We should make a rigid choice between the Empire, which is, first and foremost, bringing our undoing upon ourselves, and spiritual and physical salvation of our people. <…> To keep a great Empire means to exhaust our own people.

.No, Solzhenitsyn is no imperialist. This is what a reviewer has to say about The Russian Question (1995):

“The Russian Question” is a brief (particularly by Mr. Solzhenitsyn’s standards, one hundred and ten pages is incredibly brief) and idiosyncratic look at five hundred years of Russian history, in which Mr. Solzhenitsyn develops the theory that Russia has been at its best when it concerned itself with internal development and at its worst when it pursued expansionist policies.

This is in contrast to what I said earlier: “Authoritarian rule developed largely as a response to these challenges [external threats and the need to access the seas]. When they were gone–by Catherine II’s reign–the despotism evolved into a more enlightened monarchy relying on the support of the privileged landed gentry.” I don’t stand 100% behind this; indeed, there were rudimentary democratic institutions in pre-Petrine Russia, but most were gone by Catherine’s time, while the dictatorship of the landed gentry solidified. Also, one has to distinguish between expansionism and self-defense.

Further in Rebuilding Russia, Solzhenitsyn discusses different varieties of democracy and relationships between democracy and liberty. He ends up favoring “democracy of small spaces”, i.e., the Swiss model where, on the lowest level, direct democracy is still possible. (He recounts, with pleasure, elections in the canton of Appenzell.) For the transition period, Solzh offers a complex two-tier system of government that should prevent the old, centralized bureaucracy from stiffling the fledgling grassroot democracy. But, he keeps reminding us, true freedom is impossible without morality, in particular, voluntary self-limitation of individuals. I don’t see anything anti-democratic about Solzh’s proposals, quite the opposite. But when I, young and foolish, read Rebuilding Russia for the first time, in 1990, it seemed utopian and nonsensical.

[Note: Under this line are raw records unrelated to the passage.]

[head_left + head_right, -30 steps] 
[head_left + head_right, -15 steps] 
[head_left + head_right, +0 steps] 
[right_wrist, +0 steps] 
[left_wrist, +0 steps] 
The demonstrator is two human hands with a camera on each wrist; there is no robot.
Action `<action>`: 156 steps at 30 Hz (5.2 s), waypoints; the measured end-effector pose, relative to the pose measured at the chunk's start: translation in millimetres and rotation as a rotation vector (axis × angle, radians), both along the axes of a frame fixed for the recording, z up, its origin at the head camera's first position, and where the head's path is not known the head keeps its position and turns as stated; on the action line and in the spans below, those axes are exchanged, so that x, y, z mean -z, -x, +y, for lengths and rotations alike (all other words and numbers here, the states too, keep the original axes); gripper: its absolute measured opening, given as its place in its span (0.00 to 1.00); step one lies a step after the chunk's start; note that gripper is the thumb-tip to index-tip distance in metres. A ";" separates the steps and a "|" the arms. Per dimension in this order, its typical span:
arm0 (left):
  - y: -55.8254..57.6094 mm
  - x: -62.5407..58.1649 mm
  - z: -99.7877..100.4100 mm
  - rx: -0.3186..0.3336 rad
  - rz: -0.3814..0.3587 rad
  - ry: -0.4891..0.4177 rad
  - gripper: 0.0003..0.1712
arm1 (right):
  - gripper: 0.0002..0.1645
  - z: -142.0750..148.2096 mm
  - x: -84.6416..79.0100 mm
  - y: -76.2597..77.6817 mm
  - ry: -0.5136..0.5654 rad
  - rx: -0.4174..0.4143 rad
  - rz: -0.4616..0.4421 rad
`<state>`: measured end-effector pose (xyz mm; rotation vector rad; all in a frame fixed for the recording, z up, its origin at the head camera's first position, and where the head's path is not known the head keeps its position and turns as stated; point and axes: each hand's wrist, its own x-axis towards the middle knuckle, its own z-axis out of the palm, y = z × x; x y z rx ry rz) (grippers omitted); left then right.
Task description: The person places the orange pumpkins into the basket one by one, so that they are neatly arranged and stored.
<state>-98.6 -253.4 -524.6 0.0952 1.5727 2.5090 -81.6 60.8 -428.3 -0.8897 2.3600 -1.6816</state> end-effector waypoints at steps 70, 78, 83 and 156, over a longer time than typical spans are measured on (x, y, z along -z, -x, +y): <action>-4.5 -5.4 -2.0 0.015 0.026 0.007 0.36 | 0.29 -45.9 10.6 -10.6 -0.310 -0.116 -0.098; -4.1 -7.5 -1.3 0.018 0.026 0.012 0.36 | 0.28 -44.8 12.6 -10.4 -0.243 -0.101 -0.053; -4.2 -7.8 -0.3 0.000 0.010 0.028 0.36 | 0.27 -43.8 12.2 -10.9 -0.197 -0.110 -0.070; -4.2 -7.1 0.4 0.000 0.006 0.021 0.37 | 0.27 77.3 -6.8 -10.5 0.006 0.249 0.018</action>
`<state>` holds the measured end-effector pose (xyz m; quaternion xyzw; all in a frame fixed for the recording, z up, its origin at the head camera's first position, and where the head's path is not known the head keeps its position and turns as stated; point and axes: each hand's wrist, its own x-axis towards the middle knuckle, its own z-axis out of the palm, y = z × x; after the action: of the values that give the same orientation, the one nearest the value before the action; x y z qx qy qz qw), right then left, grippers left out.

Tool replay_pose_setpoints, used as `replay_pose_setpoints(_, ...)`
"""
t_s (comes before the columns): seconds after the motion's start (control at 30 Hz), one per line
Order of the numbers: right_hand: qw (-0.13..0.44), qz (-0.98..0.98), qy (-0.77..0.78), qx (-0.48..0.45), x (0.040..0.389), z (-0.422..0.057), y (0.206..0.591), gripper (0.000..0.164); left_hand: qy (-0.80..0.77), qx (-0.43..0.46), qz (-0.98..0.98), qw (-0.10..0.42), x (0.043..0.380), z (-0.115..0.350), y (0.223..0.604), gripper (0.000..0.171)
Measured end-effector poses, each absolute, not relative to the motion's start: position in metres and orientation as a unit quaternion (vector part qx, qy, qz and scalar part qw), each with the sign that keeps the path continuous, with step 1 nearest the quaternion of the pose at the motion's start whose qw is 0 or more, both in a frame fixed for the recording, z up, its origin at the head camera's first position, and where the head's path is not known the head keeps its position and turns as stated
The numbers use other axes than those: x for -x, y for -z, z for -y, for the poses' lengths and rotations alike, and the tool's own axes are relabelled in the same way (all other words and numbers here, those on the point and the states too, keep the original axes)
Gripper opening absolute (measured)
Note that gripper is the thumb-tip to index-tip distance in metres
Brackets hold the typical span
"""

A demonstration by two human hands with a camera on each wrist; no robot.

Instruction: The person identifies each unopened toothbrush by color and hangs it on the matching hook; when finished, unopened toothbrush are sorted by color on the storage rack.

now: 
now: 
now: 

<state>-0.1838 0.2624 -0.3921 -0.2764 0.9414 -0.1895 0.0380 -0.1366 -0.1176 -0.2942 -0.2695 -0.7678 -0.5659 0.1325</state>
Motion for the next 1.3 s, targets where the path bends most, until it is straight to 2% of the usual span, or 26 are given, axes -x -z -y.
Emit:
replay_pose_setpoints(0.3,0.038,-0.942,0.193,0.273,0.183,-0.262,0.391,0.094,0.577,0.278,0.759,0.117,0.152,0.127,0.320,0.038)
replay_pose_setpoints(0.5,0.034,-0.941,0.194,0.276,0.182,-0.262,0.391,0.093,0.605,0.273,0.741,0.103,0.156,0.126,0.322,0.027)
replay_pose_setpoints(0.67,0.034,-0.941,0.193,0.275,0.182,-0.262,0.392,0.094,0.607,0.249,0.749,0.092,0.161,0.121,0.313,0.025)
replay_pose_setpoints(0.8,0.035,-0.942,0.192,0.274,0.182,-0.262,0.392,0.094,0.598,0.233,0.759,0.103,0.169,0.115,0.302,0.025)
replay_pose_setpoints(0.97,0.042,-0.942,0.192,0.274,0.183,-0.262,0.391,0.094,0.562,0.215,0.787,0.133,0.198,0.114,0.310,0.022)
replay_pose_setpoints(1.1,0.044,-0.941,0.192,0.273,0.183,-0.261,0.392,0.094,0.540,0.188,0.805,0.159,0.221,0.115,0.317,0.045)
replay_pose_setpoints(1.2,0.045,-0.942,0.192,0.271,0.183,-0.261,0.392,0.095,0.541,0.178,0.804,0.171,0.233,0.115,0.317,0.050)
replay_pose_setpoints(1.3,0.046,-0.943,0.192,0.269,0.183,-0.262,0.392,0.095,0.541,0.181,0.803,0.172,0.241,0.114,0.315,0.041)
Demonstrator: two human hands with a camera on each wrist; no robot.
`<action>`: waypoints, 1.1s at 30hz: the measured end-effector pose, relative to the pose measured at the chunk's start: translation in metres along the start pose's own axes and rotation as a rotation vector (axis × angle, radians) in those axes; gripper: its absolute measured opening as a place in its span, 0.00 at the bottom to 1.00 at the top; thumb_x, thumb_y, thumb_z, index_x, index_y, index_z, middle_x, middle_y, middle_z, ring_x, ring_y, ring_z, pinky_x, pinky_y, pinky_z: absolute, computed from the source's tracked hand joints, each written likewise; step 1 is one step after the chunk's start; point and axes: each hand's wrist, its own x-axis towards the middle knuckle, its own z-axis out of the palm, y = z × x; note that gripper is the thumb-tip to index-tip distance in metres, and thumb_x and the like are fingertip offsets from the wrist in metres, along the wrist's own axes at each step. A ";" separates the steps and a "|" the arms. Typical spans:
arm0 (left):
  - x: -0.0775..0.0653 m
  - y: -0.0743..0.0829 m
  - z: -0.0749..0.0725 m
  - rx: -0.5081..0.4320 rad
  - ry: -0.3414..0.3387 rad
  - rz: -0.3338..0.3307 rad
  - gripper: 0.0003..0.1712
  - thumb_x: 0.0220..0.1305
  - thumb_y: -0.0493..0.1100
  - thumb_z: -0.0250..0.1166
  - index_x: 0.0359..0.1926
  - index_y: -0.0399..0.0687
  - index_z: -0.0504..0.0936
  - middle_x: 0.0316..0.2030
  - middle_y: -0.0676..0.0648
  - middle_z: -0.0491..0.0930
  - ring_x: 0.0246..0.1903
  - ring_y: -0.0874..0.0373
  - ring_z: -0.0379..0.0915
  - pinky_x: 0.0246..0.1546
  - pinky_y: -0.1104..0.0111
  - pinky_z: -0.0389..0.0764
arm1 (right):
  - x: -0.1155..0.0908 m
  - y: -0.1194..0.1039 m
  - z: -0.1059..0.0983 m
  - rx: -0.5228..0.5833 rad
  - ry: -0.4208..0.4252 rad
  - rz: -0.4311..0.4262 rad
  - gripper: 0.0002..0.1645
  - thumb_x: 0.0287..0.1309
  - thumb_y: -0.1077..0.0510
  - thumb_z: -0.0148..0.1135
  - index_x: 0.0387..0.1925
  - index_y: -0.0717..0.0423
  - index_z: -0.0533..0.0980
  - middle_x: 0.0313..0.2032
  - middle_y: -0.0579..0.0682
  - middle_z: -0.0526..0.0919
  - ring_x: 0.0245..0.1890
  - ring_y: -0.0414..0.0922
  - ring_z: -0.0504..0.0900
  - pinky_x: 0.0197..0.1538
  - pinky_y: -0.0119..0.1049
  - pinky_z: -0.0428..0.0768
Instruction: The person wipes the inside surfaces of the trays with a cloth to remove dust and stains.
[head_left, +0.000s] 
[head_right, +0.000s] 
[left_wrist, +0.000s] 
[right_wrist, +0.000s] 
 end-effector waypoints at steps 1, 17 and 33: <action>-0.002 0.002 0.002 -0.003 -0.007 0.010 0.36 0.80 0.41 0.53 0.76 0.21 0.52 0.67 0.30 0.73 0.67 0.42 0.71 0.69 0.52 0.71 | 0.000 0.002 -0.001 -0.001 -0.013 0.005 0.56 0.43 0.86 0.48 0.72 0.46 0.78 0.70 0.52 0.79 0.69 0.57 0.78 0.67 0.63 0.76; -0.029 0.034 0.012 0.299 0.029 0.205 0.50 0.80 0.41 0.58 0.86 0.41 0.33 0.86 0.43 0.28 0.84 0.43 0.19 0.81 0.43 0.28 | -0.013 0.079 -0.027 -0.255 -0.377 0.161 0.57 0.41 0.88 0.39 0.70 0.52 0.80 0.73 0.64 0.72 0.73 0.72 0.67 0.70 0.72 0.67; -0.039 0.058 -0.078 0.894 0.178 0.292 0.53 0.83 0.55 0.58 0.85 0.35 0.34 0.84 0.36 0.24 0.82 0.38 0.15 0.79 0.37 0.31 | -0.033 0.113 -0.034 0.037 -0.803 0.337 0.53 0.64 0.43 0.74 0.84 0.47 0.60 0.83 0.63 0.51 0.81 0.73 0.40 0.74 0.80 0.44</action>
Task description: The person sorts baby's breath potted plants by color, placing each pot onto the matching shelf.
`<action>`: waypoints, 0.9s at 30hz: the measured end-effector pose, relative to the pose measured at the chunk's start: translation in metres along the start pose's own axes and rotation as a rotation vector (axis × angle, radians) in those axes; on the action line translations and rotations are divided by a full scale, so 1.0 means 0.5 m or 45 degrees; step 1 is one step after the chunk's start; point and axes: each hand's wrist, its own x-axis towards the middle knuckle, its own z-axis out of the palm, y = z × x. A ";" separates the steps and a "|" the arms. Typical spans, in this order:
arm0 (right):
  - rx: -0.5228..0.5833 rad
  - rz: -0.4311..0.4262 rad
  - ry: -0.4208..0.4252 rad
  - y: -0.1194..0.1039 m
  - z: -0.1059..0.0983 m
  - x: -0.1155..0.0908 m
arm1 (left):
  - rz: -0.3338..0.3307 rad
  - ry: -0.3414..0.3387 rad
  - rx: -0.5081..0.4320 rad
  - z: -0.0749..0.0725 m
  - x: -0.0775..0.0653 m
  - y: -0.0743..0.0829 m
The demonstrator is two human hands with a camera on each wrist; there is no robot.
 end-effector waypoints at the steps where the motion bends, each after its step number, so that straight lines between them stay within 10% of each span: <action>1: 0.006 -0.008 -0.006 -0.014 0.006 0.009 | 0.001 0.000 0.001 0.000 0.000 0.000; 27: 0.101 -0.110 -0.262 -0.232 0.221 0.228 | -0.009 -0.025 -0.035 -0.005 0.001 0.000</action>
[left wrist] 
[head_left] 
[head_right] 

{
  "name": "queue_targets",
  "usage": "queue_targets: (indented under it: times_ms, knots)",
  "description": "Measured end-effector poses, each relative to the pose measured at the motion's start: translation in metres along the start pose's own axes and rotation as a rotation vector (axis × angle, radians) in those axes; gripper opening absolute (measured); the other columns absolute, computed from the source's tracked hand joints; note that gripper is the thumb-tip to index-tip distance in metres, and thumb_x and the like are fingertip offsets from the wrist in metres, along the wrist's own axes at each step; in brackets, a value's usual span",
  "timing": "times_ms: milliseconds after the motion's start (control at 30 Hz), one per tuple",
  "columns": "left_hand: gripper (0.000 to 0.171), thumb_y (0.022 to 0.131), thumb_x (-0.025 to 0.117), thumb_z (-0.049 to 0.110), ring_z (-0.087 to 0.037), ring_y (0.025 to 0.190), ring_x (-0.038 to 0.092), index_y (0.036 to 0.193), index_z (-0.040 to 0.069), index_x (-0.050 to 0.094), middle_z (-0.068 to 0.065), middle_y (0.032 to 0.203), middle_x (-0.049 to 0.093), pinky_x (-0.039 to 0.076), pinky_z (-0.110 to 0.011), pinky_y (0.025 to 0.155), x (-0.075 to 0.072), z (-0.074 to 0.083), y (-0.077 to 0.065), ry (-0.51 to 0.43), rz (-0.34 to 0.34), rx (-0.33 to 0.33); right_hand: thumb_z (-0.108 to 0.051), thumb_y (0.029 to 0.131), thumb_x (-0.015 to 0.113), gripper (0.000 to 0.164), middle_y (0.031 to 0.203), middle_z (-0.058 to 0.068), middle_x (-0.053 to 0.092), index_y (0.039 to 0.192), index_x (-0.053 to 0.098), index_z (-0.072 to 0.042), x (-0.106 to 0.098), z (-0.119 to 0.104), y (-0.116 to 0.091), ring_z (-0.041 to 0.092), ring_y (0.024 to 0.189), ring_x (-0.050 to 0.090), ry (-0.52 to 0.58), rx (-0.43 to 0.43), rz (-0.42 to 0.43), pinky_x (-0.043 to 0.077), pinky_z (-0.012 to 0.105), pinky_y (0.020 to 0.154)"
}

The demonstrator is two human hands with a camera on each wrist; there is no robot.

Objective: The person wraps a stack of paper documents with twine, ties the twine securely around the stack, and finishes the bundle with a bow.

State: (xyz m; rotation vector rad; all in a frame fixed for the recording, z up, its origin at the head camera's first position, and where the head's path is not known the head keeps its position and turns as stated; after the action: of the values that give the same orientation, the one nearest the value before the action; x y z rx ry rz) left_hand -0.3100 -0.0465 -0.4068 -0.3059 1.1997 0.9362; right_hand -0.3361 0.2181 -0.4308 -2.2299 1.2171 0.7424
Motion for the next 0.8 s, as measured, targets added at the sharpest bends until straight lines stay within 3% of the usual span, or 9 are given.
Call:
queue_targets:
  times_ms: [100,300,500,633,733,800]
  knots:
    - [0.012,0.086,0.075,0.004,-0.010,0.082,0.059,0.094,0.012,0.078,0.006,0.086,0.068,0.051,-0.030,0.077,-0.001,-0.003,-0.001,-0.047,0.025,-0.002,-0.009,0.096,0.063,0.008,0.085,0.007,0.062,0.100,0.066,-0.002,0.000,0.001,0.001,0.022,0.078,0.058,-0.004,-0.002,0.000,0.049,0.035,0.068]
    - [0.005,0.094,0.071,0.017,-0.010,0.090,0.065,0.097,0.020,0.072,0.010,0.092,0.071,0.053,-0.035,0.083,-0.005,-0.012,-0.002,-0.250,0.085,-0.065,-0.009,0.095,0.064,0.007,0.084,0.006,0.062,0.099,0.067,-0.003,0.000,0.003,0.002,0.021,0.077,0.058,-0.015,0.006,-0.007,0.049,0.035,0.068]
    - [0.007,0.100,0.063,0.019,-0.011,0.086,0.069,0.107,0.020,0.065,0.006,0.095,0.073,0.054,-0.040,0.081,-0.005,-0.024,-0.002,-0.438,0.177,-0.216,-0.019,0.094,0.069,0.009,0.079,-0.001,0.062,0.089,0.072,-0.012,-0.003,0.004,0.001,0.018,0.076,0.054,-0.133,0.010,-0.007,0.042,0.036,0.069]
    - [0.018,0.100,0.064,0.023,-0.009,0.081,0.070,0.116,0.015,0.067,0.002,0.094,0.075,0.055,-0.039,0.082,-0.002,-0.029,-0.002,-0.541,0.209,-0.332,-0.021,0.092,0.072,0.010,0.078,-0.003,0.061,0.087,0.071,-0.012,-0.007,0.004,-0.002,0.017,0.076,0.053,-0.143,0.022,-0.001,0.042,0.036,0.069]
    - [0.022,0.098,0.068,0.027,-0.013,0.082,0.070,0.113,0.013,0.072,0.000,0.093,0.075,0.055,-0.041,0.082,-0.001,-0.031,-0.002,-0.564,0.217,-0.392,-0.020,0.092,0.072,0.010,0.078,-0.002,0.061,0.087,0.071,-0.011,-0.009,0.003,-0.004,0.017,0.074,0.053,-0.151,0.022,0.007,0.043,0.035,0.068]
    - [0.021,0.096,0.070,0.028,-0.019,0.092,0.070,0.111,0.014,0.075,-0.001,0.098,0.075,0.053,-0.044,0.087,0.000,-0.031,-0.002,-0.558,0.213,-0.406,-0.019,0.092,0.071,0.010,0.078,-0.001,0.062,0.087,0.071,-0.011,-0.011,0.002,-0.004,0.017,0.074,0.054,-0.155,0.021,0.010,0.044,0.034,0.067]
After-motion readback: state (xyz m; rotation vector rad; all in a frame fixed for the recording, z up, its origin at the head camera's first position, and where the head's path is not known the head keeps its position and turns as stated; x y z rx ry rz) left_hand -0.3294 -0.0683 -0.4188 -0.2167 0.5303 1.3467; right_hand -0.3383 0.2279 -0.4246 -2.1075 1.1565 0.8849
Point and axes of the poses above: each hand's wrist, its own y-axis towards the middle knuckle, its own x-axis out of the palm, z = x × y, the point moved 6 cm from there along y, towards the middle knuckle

Solzhenitsyn has always spoken with sympathy of minorities and peoples oppressed by Moscow (granted, all but Jews); of exiled Chechens, he wrote almost adimiringly. The flip side of his sympathy, however, is a heavy emphasis on the ethnic as opposed to the national. Yet such is his worldview. It is not uniquely Russian; when a Western journalist rushes to declare a Russian thinker/writer a peculiarly local phenomenon, it’s a blooper. Search the pool of Western intellectuals for the past three or five centuries, and you’re bound to find a congenial one to any Russian. When Boris Paramonov, a witty Radio Liberty culture man, claims:

By this spiritual type, Solzhenitsyn is rather a man of European Reformation, a Puritan. He is a person for whom work is a natural and goal-setting form of religious zeal,

he may be wrong in his assessment, but he is right in looking for a similar cultural context outside of Russian history.